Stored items

- - -

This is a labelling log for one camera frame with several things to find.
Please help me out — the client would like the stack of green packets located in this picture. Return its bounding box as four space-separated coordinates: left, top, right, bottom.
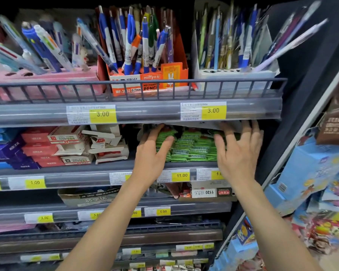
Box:
155 129 241 163

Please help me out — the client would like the brown hanging package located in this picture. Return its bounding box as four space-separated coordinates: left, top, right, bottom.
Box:
315 57 339 146

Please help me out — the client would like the grey cardboard display box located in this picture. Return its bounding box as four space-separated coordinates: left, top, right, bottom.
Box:
137 121 243 163

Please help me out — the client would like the blue printed package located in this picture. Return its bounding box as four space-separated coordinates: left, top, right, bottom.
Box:
214 217 259 271

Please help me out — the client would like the bunch of blue mechanical pencils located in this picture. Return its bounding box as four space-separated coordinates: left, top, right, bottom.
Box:
98 4 176 76

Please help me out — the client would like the row of small price labels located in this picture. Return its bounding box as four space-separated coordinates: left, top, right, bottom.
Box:
20 243 215 269

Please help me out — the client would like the bunch of assorted slim pens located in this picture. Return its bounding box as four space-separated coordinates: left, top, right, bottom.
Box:
196 0 329 73

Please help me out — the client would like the white red closed box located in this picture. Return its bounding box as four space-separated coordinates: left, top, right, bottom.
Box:
60 155 95 166
47 125 87 144

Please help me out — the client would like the light blue toy package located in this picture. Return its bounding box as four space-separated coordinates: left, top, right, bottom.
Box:
264 127 339 217

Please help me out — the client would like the person's right hand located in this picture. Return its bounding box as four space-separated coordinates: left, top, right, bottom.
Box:
214 120 264 187

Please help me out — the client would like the dark wire shelf rail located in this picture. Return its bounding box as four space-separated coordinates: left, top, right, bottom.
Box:
0 78 288 105

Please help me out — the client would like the person's left forearm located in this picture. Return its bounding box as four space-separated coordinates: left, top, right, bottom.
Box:
56 178 156 271

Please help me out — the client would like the open white cardboard box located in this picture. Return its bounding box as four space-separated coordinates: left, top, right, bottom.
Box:
81 124 130 165

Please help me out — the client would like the bunch of blue white pens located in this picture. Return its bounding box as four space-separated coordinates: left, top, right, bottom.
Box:
0 14 119 75

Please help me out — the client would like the person's right forearm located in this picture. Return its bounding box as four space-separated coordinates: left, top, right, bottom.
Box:
231 178 323 271

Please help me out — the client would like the orange pencil display box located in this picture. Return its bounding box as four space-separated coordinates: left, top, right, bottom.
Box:
95 7 189 97

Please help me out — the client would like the white shelf upright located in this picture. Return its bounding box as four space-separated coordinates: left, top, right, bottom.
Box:
215 56 339 260

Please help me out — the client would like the clear shelf edge strip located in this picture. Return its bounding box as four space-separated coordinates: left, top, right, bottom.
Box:
0 161 230 193
0 201 232 225
0 97 283 128

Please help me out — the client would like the white pen display box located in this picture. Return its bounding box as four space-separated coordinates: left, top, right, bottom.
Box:
192 0 281 92

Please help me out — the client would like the stack of blue purple boxes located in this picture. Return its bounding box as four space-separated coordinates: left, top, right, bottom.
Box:
0 127 40 170

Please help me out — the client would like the colourful cartoon packet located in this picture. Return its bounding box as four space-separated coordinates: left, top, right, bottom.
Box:
290 205 339 256

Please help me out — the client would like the grey printed cardboard box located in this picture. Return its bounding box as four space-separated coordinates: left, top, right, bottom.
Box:
58 186 122 208

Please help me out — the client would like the pink flat pack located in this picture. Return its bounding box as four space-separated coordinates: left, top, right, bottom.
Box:
0 222 38 235

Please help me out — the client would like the person's left hand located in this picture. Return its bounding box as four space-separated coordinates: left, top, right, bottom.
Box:
131 124 175 189

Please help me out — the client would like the pink pen display box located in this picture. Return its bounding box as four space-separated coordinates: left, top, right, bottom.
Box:
0 57 107 102

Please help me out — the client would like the stack of red boxes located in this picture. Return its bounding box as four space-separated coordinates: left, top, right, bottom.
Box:
21 126 66 168

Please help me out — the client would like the cardboard box with red label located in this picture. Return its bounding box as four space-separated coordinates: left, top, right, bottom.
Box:
158 180 238 202

- - -

- _WORK INSTRUCTION_
Reproduce the records above word for word, without the images.

- _RESULT FOR THIS EXERCISE_
This is a labelling log for one camera frame with several things to find.
Please help me out — the client would like the stack of green packets located in this picture. Return its bounding box as four space-separated coordinates: left, top, right, bottom.
Box:
155 129 241 163

Please help me out — the client would like the brown hanging package located in this picture. Return its bounding box as four space-separated coordinates: left, top, right, bottom.
Box:
315 57 339 146

Please help me out — the client would like the grey cardboard display box located in this picture. Return its bounding box as four space-separated coordinates: left, top, right, bottom.
Box:
137 121 243 163

Please help me out — the client would like the blue printed package located in this picture. Return its bounding box as four space-separated coordinates: left, top, right, bottom.
Box:
214 217 259 271

Please help me out — the client would like the bunch of blue mechanical pencils located in this picture. Return its bounding box as four space-separated coordinates: left, top, right, bottom.
Box:
98 4 176 76

Please help me out — the client would like the row of small price labels located in this picture. Return its bounding box as four space-separated coordinates: left, top, right, bottom.
Box:
20 243 215 269

Please help me out — the client would like the bunch of assorted slim pens located in this picture. Return its bounding box as four space-separated coordinates: left, top, right, bottom.
Box:
196 0 329 73

Please help me out — the client would like the white red closed box located in this picture. Return its bounding box as four space-separated coordinates: left, top, right, bottom.
Box:
60 155 95 166
47 125 87 144

Please help me out — the client would like the light blue toy package located in this picture. Return its bounding box as four space-separated coordinates: left, top, right, bottom.
Box:
264 127 339 217

Please help me out — the client would like the person's right hand located in this picture. Return its bounding box as four space-separated coordinates: left, top, right, bottom.
Box:
214 120 264 187

Please help me out — the client would like the dark wire shelf rail located in this picture. Return its bounding box as four space-separated coordinates: left, top, right, bottom.
Box:
0 78 288 105

Please help me out — the client would like the person's left forearm located in this picture. Return its bounding box as four space-separated coordinates: left, top, right, bottom.
Box:
56 178 156 271

Please help me out — the client would like the open white cardboard box located in this picture. Return its bounding box as four space-separated coordinates: left, top, right, bottom.
Box:
81 124 130 165

Please help me out — the client would like the bunch of blue white pens located in this picture. Return its bounding box as four space-separated coordinates: left, top, right, bottom.
Box:
0 14 119 75

Please help me out — the client would like the person's right forearm located in this picture. Return its bounding box as four space-separated coordinates: left, top, right, bottom.
Box:
231 178 323 271

Please help me out — the client would like the orange pencil display box located in this picture. Return its bounding box as four space-separated coordinates: left, top, right, bottom.
Box:
95 7 189 97

Please help me out — the client would like the white shelf upright located in this picture. Return its bounding box as four space-separated coordinates: left, top, right, bottom.
Box:
215 56 339 260

Please help me out — the client would like the clear shelf edge strip located in this picture. Return its bounding box as four space-separated coordinates: left, top, right, bottom.
Box:
0 161 230 193
0 201 232 225
0 97 283 128

Please help me out — the client would like the white pen display box located in this picture. Return its bounding box as four space-separated coordinates: left, top, right, bottom.
Box:
192 0 281 92

Please help me out — the client would like the stack of blue purple boxes located in this picture. Return its bounding box as four space-separated coordinates: left, top, right, bottom.
Box:
0 127 40 170

Please help me out — the client would like the colourful cartoon packet located in this picture. Return its bounding box as four space-separated coordinates: left, top, right, bottom.
Box:
290 205 339 256

Please help me out — the client would like the grey printed cardboard box located in this picture. Return its bounding box as four space-separated coordinates: left, top, right, bottom.
Box:
58 186 122 208

Please help me out — the client would like the pink flat pack located in this picture. Return its bounding box as four space-separated coordinates: left, top, right, bottom.
Box:
0 222 38 235

Please help me out — the client would like the person's left hand located in this picture. Return its bounding box as four space-separated coordinates: left, top, right, bottom.
Box:
131 124 175 189

Please help me out — the client would like the pink pen display box located in this picture. Return its bounding box as four space-separated coordinates: left, top, right, bottom.
Box:
0 57 107 102

Please help me out — the client would like the stack of red boxes located in this picture. Return its bounding box as four space-separated coordinates: left, top, right, bottom.
Box:
21 126 66 168

Please help me out — the client would like the cardboard box with red label located in this picture. Return its bounding box as four space-separated coordinates: left, top, right, bottom.
Box:
158 180 238 202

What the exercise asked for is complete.